Entries taken from a collection:
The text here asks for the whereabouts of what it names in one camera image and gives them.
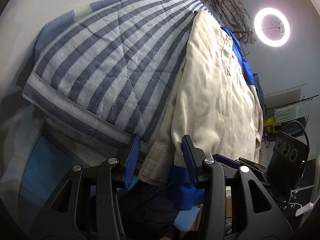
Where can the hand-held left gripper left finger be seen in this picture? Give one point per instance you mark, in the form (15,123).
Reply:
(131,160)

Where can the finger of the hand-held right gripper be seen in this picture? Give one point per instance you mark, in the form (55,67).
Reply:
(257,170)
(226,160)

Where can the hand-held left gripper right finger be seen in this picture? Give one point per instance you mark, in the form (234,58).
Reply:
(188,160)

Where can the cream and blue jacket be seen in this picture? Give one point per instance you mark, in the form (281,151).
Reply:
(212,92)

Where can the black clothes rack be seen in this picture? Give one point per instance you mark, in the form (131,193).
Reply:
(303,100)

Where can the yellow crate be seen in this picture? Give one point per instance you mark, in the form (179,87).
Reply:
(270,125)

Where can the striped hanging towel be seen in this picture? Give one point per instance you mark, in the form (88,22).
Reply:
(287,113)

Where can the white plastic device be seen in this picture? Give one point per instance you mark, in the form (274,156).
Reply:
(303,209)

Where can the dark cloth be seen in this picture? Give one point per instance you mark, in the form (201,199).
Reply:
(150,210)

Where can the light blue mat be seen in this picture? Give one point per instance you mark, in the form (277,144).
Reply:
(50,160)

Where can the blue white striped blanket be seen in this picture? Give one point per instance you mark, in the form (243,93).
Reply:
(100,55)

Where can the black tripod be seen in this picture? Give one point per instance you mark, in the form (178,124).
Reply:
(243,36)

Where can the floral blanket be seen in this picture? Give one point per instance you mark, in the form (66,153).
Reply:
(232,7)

* * *

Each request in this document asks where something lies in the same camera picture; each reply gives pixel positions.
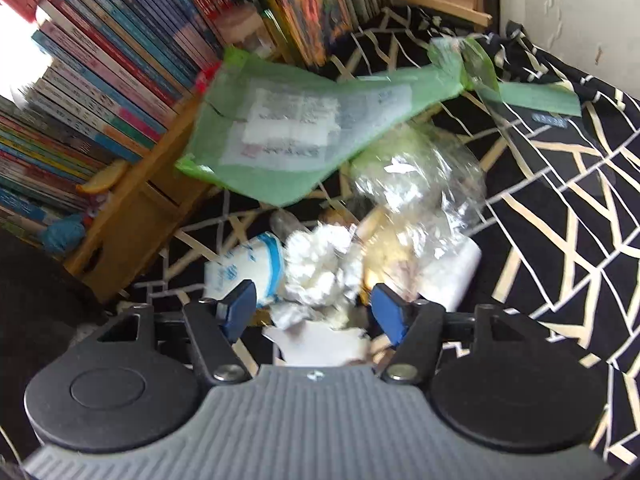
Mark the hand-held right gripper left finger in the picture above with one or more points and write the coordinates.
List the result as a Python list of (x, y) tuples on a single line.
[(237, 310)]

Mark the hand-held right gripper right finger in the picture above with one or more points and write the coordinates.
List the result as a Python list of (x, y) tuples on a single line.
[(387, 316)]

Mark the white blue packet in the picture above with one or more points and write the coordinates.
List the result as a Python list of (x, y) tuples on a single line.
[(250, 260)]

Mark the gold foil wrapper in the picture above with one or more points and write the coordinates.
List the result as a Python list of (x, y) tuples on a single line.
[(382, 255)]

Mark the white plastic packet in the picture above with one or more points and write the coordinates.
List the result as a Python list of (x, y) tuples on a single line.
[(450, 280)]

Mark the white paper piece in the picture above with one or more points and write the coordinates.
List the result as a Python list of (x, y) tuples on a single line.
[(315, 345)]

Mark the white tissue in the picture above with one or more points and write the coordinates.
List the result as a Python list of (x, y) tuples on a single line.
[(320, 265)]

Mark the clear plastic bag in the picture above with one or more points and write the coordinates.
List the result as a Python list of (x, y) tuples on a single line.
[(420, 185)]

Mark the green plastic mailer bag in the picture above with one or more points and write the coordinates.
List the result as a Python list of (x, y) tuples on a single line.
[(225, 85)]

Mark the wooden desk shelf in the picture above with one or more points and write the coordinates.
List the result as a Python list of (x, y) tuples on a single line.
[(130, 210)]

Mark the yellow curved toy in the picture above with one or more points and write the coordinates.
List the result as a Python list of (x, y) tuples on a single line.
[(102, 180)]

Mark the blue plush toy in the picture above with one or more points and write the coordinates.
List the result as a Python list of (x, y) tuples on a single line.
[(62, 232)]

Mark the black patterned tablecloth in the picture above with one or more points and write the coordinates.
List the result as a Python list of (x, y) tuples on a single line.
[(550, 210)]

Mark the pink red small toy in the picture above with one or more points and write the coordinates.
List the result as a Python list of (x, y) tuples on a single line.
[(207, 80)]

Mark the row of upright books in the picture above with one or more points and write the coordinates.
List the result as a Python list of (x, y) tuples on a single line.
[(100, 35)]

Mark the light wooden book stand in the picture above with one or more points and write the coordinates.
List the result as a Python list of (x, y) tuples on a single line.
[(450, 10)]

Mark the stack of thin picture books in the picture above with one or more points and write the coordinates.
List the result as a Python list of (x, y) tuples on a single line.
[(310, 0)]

Description of the task: Each line above that includes the word "held" is to be copied.

Response area:
Where can the hand-held left gripper left finger be seen in this picture? Give one point per instance you mark, in the form (15,123).
Where can the finger of the hand-held right gripper be seen in this picture? Give one point per instance you mark, in the form (55,67).
Where can the hand-held left gripper right finger be seen in this picture? Give one point per instance you mark, in the form (234,58).
Mark the hand-held right gripper left finger in the picture above with one or more points and write the coordinates.
Mark the hand-held right gripper right finger in the picture above with one or more points and write the coordinates.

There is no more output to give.